* [About this task]: Once the line with "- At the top" is found in the entries below, print it and each following line exactly, stopping after the line with "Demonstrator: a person"; print nothing else.

------------------------------

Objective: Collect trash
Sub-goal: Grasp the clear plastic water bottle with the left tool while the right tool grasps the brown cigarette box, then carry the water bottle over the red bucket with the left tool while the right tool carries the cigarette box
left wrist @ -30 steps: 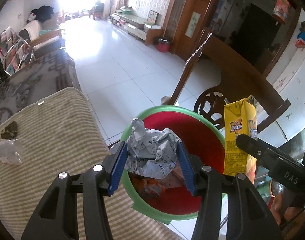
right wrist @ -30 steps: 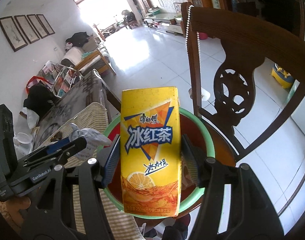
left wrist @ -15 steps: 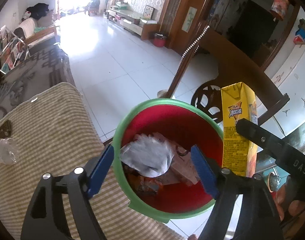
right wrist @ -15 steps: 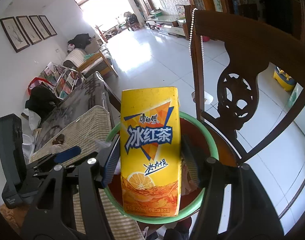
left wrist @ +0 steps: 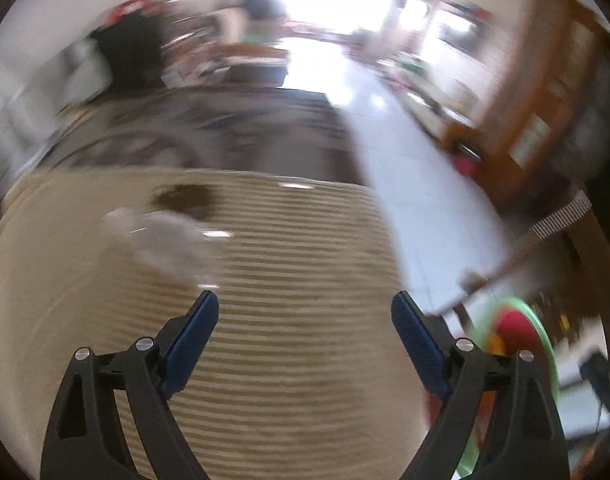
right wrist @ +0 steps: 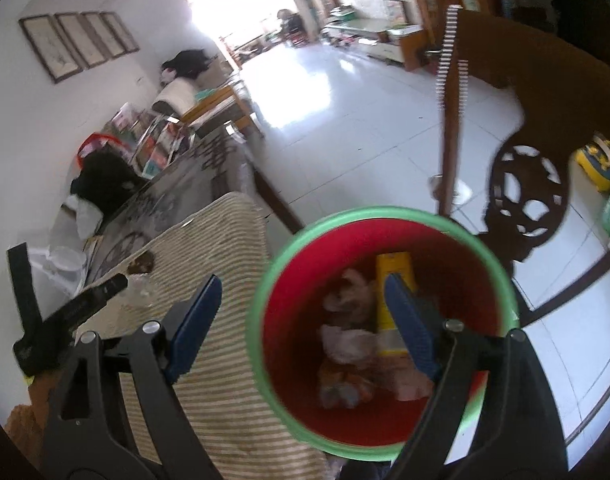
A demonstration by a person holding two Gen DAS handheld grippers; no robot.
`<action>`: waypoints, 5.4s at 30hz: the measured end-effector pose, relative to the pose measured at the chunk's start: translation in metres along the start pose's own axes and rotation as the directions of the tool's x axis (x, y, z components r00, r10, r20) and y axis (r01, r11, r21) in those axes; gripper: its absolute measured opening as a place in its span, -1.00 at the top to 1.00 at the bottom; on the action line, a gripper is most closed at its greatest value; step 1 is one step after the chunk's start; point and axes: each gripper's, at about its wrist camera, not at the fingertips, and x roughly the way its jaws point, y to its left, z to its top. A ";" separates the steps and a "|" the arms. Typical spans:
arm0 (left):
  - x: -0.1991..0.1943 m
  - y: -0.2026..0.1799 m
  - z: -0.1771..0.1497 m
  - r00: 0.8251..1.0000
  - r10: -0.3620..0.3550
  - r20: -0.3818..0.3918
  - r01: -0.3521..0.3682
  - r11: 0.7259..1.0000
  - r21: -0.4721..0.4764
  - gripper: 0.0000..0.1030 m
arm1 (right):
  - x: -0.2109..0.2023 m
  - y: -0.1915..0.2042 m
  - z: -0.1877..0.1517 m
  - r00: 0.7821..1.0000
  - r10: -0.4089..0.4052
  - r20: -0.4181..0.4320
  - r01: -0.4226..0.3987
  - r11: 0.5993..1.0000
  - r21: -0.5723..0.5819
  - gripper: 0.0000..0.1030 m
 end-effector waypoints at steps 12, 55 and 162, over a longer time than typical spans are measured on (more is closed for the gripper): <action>0.118 0.137 0.043 0.974 -0.004 -0.227 -0.107 0.873 -0.475 -0.80 | 0.038 0.096 -0.021 0.997 -0.010 -0.075 0.002 0.994 -0.108 -0.58; 0.058 0.297 -0.006 0.959 -0.118 -0.257 0.051 0.966 -0.252 -0.31 | 0.209 0.348 -0.049 0.942 0.047 -0.332 -0.223 0.826 -0.517 0.71; -0.053 -0.191 -0.048 0.905 -0.394 -0.161 0.425 0.831 0.359 0.38 | -0.061 -0.045 -0.004 0.989 -0.111 0.102 0.113 0.993 -0.016 0.70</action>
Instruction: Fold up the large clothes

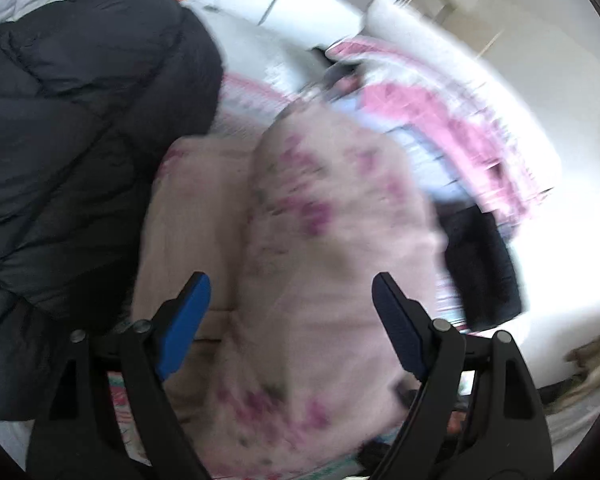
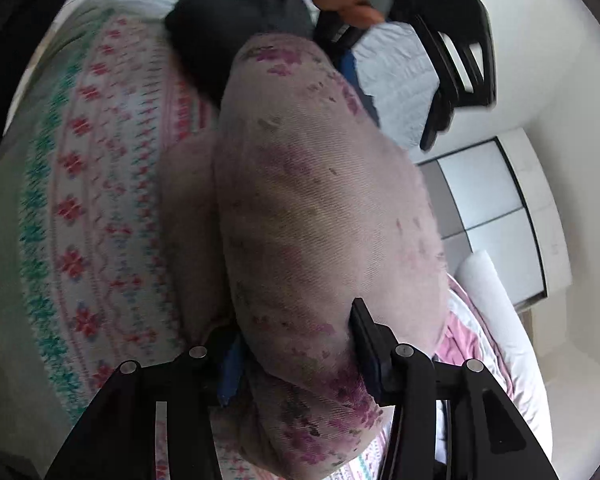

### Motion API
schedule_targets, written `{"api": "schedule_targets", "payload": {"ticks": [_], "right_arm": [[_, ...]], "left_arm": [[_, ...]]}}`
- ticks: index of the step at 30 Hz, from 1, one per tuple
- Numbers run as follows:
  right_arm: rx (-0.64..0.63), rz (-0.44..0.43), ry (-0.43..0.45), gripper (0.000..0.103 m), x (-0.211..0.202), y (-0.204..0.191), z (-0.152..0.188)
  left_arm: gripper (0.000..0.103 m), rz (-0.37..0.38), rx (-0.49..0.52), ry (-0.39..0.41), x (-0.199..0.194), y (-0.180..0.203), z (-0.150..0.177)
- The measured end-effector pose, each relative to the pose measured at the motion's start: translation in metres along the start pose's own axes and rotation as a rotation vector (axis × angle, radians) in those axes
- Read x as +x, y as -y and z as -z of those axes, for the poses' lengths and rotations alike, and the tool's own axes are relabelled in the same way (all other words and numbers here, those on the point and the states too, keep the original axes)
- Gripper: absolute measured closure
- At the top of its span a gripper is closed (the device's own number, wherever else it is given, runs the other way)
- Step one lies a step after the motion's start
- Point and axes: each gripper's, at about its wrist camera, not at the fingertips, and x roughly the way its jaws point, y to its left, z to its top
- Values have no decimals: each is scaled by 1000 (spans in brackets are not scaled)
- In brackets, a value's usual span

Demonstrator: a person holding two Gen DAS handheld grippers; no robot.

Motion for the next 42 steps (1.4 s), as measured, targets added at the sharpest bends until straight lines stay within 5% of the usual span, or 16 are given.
{"api": "schedule_targets", "payload": {"ticks": [9, 19, 22, 26, 28, 31, 34, 36, 40, 42], "right_arm": [[122, -48, 6, 54, 15, 25, 29], [234, -100, 39, 54, 22, 59, 27], [332, -182, 57, 53, 20, 81, 29], [690, -450, 123, 54, 19, 152, 50], [827, -490, 154, 54, 21, 179, 62], [756, -432, 163, 54, 20, 175, 56], [574, -355, 112, 51, 22, 130, 37], [417, -192, 97, 39, 22, 93, 28], [206, 58, 30, 38, 42, 57, 21], [140, 122, 6, 59, 47, 53, 25]], "left_arm": [[20, -163, 85, 13, 32, 11, 13], [20, -154, 84, 11, 38, 5, 18], [20, -139, 71, 3, 39, 4, 17], [20, -127, 51, 4, 39, 2, 15], [20, -119, 43, 1, 40, 1, 15], [20, -105, 30, 0, 40, 1, 15], [20, -87, 17, -6, 39, -1, 14], [20, -71, 11, -15, 37, -2, 13], [20, -73, 40, -9, 30, -3, 13], [19, -60, 42, -17, 31, -4, 14]]}}
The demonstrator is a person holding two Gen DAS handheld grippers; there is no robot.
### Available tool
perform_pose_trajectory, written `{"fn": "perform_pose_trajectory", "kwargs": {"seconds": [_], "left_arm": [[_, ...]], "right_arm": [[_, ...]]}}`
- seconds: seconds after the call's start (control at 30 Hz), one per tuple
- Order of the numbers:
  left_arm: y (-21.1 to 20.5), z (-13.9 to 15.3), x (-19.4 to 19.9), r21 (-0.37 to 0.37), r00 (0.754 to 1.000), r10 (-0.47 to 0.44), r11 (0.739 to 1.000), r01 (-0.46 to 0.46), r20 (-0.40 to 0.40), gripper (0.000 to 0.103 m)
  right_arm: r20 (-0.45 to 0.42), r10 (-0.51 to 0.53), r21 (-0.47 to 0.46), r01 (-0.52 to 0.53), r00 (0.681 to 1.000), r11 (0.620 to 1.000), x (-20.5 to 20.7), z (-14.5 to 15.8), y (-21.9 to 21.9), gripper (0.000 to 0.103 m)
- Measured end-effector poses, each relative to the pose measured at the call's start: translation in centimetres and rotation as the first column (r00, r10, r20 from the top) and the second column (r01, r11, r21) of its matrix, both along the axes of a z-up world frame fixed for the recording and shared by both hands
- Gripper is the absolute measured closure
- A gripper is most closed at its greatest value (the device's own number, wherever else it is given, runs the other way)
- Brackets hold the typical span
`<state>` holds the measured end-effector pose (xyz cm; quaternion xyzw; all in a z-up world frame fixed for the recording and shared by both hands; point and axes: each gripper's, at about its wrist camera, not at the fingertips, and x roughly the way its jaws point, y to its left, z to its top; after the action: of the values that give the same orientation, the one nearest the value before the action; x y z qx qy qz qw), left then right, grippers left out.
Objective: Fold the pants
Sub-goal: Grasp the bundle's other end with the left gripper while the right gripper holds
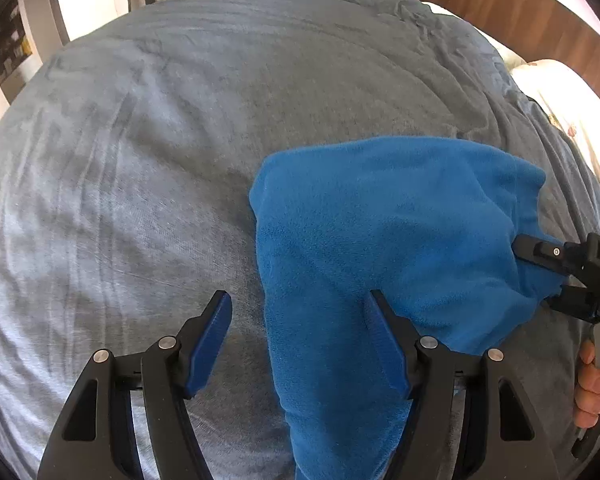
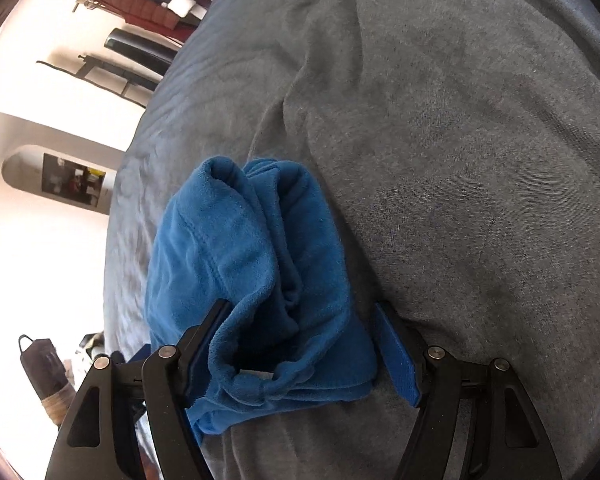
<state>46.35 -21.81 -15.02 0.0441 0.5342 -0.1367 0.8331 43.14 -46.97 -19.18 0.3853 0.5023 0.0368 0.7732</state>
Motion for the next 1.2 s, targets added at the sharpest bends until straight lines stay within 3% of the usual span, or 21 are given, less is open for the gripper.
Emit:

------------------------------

* [Finished task]:
- At the top of its span a gripper is closed (the device's own number, wherever else it is given, runs the other way)
- Step one lies a step after the motion's start
- Point and axes: each gripper's, at about its wrist camera, not at the fingertips, and x roughly the way its jaws point, y to its left, z to its top
- Values have no decimals: each is scaled by 1000 (spans in brackets are not scaled)
- In brackets, a value's usual span

Demonstrator: a person holding two Gen DAS handheld grippers; no robot.

The answer has nothing more to it.